Pictures stay out. Extract the lines below from the first one through the line with "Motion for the", both included.

Available data —
════════════════

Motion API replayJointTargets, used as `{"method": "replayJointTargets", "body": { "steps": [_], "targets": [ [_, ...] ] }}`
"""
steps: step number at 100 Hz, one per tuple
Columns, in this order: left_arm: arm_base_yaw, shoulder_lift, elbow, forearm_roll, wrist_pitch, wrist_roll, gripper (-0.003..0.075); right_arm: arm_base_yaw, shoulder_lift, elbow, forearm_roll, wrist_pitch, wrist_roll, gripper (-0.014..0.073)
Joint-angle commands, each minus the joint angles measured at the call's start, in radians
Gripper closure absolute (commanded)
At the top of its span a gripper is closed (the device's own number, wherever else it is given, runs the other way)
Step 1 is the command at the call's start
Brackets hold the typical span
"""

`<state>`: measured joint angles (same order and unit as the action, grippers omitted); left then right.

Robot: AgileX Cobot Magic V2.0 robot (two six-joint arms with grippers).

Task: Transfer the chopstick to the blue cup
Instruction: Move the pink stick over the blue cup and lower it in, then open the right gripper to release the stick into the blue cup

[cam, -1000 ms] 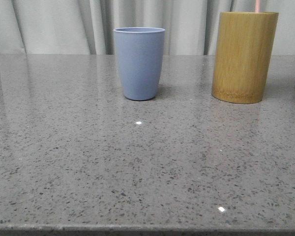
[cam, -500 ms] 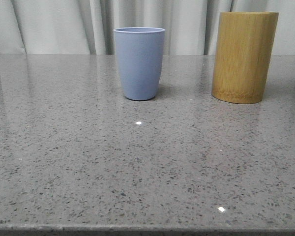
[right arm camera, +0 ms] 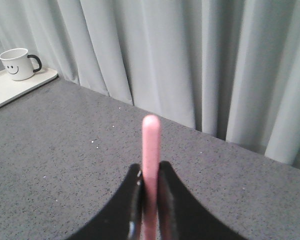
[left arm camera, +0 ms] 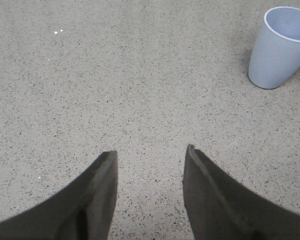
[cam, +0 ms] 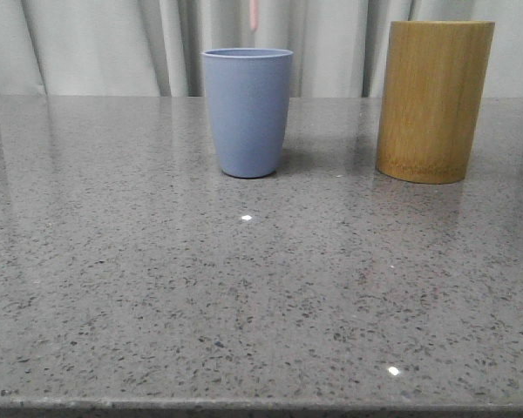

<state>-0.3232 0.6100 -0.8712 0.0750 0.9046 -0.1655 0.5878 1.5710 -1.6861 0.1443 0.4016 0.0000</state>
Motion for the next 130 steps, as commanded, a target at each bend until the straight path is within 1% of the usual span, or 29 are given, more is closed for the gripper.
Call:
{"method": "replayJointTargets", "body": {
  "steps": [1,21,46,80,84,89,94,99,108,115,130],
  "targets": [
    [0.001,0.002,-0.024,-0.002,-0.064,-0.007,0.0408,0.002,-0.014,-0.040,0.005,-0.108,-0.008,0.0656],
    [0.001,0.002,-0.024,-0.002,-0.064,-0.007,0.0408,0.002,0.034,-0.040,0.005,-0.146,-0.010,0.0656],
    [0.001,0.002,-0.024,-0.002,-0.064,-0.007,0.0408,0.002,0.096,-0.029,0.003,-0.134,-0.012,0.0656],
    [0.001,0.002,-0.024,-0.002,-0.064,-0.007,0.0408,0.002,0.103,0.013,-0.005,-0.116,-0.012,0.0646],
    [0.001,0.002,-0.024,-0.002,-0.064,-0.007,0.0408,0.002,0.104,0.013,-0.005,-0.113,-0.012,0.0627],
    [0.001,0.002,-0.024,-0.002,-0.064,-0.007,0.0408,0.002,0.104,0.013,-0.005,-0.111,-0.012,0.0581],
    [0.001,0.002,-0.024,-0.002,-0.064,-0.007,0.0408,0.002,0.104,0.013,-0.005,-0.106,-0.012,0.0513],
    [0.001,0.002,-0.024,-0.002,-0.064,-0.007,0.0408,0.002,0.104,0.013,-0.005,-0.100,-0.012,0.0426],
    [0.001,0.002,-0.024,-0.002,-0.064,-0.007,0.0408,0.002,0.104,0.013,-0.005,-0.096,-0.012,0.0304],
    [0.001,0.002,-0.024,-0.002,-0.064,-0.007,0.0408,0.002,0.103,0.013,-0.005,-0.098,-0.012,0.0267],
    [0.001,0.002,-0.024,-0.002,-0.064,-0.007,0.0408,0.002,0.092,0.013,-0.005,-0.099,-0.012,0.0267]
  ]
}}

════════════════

Output of the task —
Motion API replayJointTargets, used as `{"method": "replayJointTargets", "body": { "steps": [_], "targets": [ [_, ...] ] }}`
"""
steps: step number at 100 Hz, one per tuple
Columns, in this order: left_arm: arm_base_yaw, shoulder_lift, elbow, forearm_roll, wrist_pitch, wrist_roll, gripper (-0.003..0.075); right_arm: arm_base_yaw, shoulder_lift, elbow, forearm_roll, wrist_pitch, wrist_roll, gripper (-0.014..0.073)
Joint-angle commands, each minus the joint angles measured at the call's start, in radians
Gripper closure absolute (commanded)
At the top of its span a gripper is closed (the device's own number, wherever else it is given, runs the other way)
Step 1 is the command at the call's start
Brackets hold the typical span
"""

`<state>`: measured joint angles (same order and unit as the action, grippers omitted); left then right.

Robot: AgileX Cobot Magic V2.0 robot (two six-joint arms with grippers).

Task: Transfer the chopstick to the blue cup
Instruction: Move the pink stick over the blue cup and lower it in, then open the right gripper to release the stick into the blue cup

[cam, -1000 ms] 
[cam, -500 ms] 
[right arm camera, +0 ms] 
[left arm camera, +0 ms] 
[cam, +0 ms] 

<state>-0.3232 0.6100 -0.8712 0.0750 0.9046 -0.1655 0.5878 1.5710 -1.6861 0.1443 0.4016 0.0000</state>
Motion for the next 130 steps, as commanded, a target at each bend until the straight path is within 1% of the usual span, or 29 are given, more is closed for the gripper.

What the exercise asked for is complete.